Champions toutes catégories! Leur premier concours commun mêlait vraiment leurs deux métiers. «C’était le Sciences et Cuisine organisé en 2014 par le pape de la cuisine moléculaire Hervé This, se souvient Pasquale. Il fallait deux rôles: la science et la cuisine, nous nous sommes donc facilement réparti les tâches!» Dao voulait y participer uniquement pour rencontrer Hervé This, une «idole» pour elle à cette époque. Pris au jeu, ils remportent ce concours, comme d’autres par la suite: l’émission «Bon App!» sur la RTS, «Les toqués du terroir» sur La Télé Vaud-Fribourg avec Denis Martin, puis par deux fois (2015 et 2017) la finale mondiale de la cuisine «note à note». «Ce n’est pas de la musique, sourit Dao, mais c’est tout aussi artistique! L’idée est de revenir aux basiques de la cuisine: la chimie et le fonctionnement des molécules des aliments, puis de jouer avec, simplement.» Après cinq ans sans s’y représenter, ils remettront en quelque sorte leur titre en jeu le 9 septembre prochain. Espiègle, le couple nous a glissé une partie de la recette, qui revisitera de A à Z un classique mondial…

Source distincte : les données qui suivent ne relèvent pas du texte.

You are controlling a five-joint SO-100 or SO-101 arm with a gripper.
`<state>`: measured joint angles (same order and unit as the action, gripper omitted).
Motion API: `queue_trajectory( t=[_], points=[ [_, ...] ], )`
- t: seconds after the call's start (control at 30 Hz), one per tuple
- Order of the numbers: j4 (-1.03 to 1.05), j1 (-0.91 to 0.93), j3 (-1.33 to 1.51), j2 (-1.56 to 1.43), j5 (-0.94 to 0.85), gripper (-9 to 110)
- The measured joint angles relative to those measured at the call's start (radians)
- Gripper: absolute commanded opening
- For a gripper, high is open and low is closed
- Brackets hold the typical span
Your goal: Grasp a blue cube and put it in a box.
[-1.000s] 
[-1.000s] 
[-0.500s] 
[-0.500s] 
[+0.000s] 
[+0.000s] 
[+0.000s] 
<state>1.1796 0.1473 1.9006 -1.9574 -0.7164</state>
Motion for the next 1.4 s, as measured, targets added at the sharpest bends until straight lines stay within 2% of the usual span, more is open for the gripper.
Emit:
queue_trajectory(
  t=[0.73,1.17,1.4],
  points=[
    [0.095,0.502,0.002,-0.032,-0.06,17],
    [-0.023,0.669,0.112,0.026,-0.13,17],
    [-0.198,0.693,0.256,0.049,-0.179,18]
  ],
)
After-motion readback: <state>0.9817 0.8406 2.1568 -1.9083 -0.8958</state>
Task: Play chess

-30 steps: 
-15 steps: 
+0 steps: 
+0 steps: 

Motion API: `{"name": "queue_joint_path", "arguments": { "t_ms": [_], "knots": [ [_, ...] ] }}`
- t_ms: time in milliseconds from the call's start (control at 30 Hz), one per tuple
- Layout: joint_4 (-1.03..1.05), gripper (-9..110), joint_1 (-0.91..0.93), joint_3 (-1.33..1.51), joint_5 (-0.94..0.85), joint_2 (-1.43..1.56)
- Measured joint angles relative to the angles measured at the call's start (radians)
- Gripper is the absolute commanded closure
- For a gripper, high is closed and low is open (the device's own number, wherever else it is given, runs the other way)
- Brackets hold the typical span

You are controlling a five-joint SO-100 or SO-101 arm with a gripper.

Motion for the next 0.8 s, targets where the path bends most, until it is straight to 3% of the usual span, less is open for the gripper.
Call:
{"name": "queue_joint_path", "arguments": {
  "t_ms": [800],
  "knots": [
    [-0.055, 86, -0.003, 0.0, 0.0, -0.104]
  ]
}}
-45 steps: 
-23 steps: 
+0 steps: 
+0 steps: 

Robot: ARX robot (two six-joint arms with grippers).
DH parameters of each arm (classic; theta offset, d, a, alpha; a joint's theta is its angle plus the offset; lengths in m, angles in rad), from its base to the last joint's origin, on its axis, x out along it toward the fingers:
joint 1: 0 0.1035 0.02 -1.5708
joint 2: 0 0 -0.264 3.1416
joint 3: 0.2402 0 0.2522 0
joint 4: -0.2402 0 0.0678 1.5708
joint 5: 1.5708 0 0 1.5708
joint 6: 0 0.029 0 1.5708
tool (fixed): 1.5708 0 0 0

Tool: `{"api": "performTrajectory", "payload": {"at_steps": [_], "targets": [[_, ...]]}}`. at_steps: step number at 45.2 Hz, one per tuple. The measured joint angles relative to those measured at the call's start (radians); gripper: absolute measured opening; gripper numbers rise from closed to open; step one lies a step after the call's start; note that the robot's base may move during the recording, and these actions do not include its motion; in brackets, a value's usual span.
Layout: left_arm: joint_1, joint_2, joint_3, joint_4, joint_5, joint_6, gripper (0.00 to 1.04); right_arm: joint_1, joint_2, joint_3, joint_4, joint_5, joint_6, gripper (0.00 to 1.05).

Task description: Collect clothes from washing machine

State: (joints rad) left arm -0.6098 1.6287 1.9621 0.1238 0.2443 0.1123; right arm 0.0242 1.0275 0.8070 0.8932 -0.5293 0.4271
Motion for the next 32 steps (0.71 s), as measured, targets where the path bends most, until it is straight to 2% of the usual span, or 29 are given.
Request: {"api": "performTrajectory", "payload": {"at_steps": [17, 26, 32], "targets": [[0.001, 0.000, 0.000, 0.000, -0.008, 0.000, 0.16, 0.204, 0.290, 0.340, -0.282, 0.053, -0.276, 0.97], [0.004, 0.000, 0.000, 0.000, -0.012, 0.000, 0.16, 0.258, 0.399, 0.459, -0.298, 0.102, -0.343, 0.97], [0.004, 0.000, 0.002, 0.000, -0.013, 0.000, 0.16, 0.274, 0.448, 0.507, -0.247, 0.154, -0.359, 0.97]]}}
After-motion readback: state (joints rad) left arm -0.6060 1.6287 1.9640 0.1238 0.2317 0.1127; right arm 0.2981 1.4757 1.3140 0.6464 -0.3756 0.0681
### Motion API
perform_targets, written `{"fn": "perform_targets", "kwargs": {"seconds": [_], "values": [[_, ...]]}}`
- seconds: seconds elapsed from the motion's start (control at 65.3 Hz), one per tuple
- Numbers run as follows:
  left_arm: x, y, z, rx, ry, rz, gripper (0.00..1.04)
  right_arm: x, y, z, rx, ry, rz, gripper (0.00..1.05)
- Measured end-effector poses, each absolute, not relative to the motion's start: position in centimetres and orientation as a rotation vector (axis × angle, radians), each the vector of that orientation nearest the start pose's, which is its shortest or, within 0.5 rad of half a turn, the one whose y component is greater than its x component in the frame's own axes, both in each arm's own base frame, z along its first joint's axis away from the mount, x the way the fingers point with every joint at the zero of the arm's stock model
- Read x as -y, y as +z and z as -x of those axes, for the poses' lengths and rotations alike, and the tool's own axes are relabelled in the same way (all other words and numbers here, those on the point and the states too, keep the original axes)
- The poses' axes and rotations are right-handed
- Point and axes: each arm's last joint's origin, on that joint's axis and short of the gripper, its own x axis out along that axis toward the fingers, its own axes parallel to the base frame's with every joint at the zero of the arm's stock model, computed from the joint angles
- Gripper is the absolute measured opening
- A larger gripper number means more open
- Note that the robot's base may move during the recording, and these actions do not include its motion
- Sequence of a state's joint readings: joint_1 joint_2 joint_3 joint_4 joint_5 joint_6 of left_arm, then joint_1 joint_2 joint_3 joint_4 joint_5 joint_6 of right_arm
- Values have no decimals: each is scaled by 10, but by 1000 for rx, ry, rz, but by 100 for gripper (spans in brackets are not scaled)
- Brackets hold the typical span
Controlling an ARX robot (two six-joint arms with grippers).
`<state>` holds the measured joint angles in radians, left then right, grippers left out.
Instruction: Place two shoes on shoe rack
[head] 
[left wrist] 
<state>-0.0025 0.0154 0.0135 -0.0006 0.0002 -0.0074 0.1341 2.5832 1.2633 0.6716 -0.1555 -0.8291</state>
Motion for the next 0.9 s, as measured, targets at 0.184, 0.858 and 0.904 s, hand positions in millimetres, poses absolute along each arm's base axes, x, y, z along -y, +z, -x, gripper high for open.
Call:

Pourquoi? Comment? Participer à plus de 50 concours culinaires à eux deux, cela peut surprendre. Mais rien de plus normal pour les deux passionnés de gastronomie, qui admettent diverger sur certains points: «Nous trouvons les deux un aspect formateur dans les concours, continue Pasquale. Mais, contrairement à Dao, j’ai ce côté comparaison avec mes concurrents, compétition et remise en question.» Elle mise plus sur la découverte: «En général, chaque concours est placé sous le signe d’un ingrédient ou d’une technique, cela me permet de travailler à fond sur une seule chose et de la connaître sur le bout des doigts.» Un exemple? L’agneau, qu’elle a travaillé des semaines durant, afin d’être parfaitement prête lors du concours Une histoire de cuisine, organisé par Stéphane Décotterd en 2020. «Je détestais l’agneau, sourit-elle. Après l’avoir vu et revu, j’y goûte un peu plus volontiers…»
Précision et créativité. «Nous avons des manières totalement différentes de travailler et d’apprendre, avance Pasquale. Dao lit énormément, passe en revue beaucoup de recettes, puis se met à répéter la recette jusqu’à la maîtriser parfaitement. De mon côté, c’est l’inverse, je lis peu et teste beaucoup quelques éléments de la recette.» Mais une fois qu’elle est calée, plus question de la toucher mille et une fois, ce serait une «perte de temps»! La préparation du concours, elle, réunit la précision de Dao et la créativité de Pasquale. Le jour J, ce dernier mène le bal et elle exécute la recette avec talent en ajustant les détails. A la maison, en revanche, c’est lui qui cuisine, même lorsqu’ils invitent des proches. Dao Nguyen et Pasquale Altomonte, un couple en fusion.